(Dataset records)
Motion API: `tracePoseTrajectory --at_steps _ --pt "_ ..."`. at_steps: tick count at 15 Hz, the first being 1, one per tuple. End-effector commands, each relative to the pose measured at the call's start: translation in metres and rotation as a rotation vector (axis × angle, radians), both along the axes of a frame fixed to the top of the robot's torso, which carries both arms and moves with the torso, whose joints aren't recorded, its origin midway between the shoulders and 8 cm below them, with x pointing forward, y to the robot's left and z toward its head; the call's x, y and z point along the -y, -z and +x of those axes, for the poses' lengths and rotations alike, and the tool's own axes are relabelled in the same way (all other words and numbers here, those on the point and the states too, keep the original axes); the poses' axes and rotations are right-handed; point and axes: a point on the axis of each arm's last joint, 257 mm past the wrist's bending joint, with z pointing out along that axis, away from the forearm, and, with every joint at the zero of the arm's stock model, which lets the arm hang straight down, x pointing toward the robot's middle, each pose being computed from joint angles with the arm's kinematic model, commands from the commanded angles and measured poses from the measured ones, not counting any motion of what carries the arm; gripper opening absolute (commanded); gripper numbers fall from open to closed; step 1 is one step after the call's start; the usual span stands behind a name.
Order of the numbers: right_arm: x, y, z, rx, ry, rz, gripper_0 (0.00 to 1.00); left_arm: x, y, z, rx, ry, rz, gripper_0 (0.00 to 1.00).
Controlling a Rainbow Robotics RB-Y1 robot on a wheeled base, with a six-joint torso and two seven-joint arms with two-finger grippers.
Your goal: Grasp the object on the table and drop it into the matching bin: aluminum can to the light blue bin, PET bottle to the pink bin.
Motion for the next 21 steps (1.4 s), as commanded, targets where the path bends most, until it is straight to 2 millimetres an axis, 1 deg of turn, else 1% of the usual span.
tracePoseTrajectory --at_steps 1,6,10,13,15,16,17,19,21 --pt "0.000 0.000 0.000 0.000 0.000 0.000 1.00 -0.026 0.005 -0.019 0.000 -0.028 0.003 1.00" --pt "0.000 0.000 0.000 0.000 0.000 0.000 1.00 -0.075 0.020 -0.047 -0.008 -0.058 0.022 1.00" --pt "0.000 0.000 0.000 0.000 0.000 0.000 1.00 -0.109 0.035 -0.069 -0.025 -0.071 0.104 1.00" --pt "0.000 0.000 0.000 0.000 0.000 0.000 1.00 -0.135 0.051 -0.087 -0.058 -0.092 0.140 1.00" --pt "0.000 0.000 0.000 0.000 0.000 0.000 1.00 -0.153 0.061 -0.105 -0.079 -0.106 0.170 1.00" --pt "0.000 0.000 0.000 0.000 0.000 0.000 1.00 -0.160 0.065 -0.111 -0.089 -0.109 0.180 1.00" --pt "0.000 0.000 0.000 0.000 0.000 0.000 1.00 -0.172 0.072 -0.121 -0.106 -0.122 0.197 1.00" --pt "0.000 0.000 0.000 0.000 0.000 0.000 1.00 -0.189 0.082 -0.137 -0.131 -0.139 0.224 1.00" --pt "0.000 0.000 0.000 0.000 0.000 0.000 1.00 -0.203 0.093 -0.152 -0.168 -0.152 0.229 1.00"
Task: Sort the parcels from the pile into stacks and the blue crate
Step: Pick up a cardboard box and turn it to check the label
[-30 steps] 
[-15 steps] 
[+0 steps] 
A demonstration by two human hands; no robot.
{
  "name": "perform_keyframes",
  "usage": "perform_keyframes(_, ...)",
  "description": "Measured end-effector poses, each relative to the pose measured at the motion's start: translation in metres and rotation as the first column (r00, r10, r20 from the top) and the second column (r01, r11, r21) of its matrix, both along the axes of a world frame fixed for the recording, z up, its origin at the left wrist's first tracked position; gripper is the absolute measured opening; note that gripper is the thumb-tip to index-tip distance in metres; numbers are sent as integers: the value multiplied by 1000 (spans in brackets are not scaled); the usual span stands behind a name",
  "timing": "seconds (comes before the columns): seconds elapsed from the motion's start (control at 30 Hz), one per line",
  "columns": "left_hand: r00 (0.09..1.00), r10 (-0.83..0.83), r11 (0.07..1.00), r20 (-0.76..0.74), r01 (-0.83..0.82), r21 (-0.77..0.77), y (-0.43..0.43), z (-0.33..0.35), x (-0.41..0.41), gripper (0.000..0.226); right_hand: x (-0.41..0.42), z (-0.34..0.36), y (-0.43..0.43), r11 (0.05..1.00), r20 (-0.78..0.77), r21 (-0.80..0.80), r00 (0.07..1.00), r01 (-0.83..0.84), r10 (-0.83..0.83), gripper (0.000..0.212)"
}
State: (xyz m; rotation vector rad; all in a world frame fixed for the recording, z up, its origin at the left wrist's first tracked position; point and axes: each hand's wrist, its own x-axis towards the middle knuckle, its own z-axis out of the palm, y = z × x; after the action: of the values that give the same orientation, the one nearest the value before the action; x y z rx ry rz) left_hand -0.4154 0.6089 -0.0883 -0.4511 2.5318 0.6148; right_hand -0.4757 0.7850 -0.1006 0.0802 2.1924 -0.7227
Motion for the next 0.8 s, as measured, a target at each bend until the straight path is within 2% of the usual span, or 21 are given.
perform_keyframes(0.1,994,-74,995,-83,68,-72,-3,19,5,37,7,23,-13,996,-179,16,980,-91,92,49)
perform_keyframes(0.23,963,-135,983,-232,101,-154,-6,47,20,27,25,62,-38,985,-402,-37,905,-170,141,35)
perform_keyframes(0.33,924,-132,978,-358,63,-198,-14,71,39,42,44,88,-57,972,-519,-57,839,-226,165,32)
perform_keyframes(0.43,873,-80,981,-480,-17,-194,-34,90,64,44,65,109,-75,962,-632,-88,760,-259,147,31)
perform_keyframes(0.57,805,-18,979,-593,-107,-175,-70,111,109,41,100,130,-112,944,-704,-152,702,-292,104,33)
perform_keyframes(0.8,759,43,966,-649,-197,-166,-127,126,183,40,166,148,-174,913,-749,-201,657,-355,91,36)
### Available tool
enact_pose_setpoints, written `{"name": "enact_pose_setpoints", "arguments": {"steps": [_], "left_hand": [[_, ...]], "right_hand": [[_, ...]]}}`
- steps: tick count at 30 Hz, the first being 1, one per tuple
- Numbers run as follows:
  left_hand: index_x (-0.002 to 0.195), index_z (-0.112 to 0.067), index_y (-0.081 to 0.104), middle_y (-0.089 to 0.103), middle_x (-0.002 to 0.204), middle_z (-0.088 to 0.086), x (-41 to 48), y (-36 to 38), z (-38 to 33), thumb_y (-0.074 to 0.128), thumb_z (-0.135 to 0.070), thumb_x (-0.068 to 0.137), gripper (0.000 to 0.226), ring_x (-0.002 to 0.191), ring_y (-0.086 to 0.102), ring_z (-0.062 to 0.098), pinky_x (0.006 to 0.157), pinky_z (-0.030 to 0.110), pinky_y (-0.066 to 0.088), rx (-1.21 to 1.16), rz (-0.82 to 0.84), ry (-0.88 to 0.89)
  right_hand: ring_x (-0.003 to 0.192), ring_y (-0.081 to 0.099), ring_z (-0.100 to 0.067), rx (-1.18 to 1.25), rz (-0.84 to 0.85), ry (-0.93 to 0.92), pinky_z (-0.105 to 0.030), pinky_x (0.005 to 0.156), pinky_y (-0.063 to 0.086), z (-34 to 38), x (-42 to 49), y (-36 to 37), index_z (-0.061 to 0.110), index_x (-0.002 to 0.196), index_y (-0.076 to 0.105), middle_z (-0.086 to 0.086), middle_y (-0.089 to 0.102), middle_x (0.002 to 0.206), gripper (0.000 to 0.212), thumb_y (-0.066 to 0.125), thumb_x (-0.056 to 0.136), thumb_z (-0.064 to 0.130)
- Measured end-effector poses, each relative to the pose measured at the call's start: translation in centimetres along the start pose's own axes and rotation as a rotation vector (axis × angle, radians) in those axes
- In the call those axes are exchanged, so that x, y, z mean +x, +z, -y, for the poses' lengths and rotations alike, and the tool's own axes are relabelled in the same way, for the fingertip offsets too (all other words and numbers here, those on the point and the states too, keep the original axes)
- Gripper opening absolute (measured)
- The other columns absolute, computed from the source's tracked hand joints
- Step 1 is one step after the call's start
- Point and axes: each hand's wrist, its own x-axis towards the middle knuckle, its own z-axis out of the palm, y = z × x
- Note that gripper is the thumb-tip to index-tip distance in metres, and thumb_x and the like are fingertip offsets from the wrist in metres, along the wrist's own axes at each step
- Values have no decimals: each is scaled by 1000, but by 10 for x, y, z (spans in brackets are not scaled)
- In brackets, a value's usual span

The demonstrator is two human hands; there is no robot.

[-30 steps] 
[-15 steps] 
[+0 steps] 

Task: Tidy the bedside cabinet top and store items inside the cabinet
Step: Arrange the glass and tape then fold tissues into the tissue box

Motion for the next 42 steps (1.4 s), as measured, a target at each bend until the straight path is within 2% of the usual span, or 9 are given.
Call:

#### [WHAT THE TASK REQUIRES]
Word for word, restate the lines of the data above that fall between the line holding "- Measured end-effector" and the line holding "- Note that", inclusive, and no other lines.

#### [RESPONSE TO THIS EXERCISE]
- Measured end-effector poses, each relative to the pose measured at the call's start: translation in centimetres along the start pose's own axes and rotation as a rotation vector (axis × angle, radians) in those axes
- In the call those axes are exchanged, so that x, y, z mean +x, +z, -y, for the poses' lengths and rotations alike, and the tool's own axes are relabelled in the same way, for the fingertip offsets too (all other words and numbers here, those on the point and the states too, keep the original axes)
- Gripper opening absolute (measured)
- The other columns absolute, computed from the source's tracked hand joints
- Step 1 is one step after the call's start
- Point and axes: each hand's wrist, its own x-axis towards the middle knuckle, its own z-axis out of the palm, y = z × x
- Note that gripper is the thumb-tip to index-tip distance in metres, and thumb_x and the like are fingertip offsets from the wrist in metres, along the wrist's own axes at each step

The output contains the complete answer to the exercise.